Exercise goal:
Begin with the line holding "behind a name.", then print every line after it through the end of the data, exactly and with nothing added.

Collected data START

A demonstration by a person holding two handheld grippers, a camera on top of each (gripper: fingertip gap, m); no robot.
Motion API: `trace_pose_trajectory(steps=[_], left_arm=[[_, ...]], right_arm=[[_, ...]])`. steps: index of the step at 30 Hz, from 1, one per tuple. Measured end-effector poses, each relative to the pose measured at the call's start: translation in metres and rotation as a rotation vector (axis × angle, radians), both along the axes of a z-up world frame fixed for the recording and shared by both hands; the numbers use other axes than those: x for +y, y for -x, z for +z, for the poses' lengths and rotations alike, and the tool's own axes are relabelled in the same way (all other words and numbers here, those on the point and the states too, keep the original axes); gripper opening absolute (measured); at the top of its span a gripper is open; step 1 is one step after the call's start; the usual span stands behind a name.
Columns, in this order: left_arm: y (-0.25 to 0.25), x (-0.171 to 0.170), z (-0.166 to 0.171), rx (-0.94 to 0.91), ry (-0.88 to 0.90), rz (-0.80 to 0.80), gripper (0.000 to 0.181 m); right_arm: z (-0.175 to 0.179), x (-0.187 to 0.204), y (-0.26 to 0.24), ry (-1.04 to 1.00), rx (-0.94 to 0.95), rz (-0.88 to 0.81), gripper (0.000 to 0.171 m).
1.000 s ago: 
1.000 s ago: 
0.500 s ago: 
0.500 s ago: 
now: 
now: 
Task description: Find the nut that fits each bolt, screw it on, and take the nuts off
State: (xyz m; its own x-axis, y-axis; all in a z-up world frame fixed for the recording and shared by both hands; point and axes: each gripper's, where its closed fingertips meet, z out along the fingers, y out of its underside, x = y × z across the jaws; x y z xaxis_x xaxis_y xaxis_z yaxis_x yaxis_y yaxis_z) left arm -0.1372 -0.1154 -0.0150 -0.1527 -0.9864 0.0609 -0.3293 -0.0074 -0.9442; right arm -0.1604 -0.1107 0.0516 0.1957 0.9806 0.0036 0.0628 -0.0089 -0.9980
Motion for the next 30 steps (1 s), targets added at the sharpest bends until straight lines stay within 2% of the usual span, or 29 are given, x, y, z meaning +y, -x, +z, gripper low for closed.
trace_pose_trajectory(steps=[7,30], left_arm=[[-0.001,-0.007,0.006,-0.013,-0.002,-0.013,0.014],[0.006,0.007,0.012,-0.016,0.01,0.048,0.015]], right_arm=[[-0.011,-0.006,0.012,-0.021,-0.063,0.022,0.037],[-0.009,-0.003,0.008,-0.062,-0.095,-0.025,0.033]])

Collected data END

Output below:
Motion API: `trace_pose_trajectory(steps=[_], left_arm=[[_, ...]], right_arm=[[_, ...]])`. steps: index of the step at 30 Hz, from 1, one per tuple. Measured end-effector poses, each relative to the pose measured at the call's start: translation in metres and rotation as a rotation vector (axis × angle, radians), both along the axes of a z-up world frame fixed for the recording and shared by both hands; the numbers use other axes than those: x for +y, y for -x, z for +z, for the poses' lengths and rotations alike, and the tool's own axes are relabelled in the same way (all other words and numbers here, those on the point and the states too, keep the original axes); gripper opening absolute (measured); at the top of its span a gripper is open; step 1 is one step after the call's start; the usual span stands behind a name.
Columns, in this order: left_arm: y (-0.25 to 0.25), x (-0.171 to 0.170), z (-0.166 to 0.171), rx (-0.94 to 0.91), ry (-0.88 to 0.90), rz (-0.80 to 0.80), gripper (0.000 to 0.181 m); right_arm: z (-0.175 to 0.179), x (-0.187 to 0.204), y (-0.26 to 0.24), ry (-1.04 to 1.00), rx (-0.94 to 0.95), rz (-0.88 to 0.81), gripper (0.000 to 0.171 m).
1.000 s ago: 
1.000 s ago: 
0.500 s ago: 
0.500 s ago: 
now: 
now: 
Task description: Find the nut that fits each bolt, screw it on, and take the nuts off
State: (xyz m; its own x-axis, y-axis; all in a z-up world frame fixed for the recording and shared by both hands; point and axes: each gripper's, where its closed fingertips meet, z out along the fingers, y out of its underside, x = y × z across the jaws; x y z xaxis_x xaxis_y xaxis_z yaxis_x yaxis_y yaxis_z) left arm -0.1372 -0.1154 -0.0150 -0.1527 -0.9864 0.0609 -0.3293 -0.0074 -0.9442; right arm -0.1604 -0.1107 0.0516 0.1957 0.9806 0.0036 0.0628 -0.0089 -0.9980
Motion for the next 30 steps (1 s), targets added at the sharpest bends until straight lines stay within 2% of the usual span, or 29 are given, x, y, z meaning +y, -x, +z, gripper low for closed.
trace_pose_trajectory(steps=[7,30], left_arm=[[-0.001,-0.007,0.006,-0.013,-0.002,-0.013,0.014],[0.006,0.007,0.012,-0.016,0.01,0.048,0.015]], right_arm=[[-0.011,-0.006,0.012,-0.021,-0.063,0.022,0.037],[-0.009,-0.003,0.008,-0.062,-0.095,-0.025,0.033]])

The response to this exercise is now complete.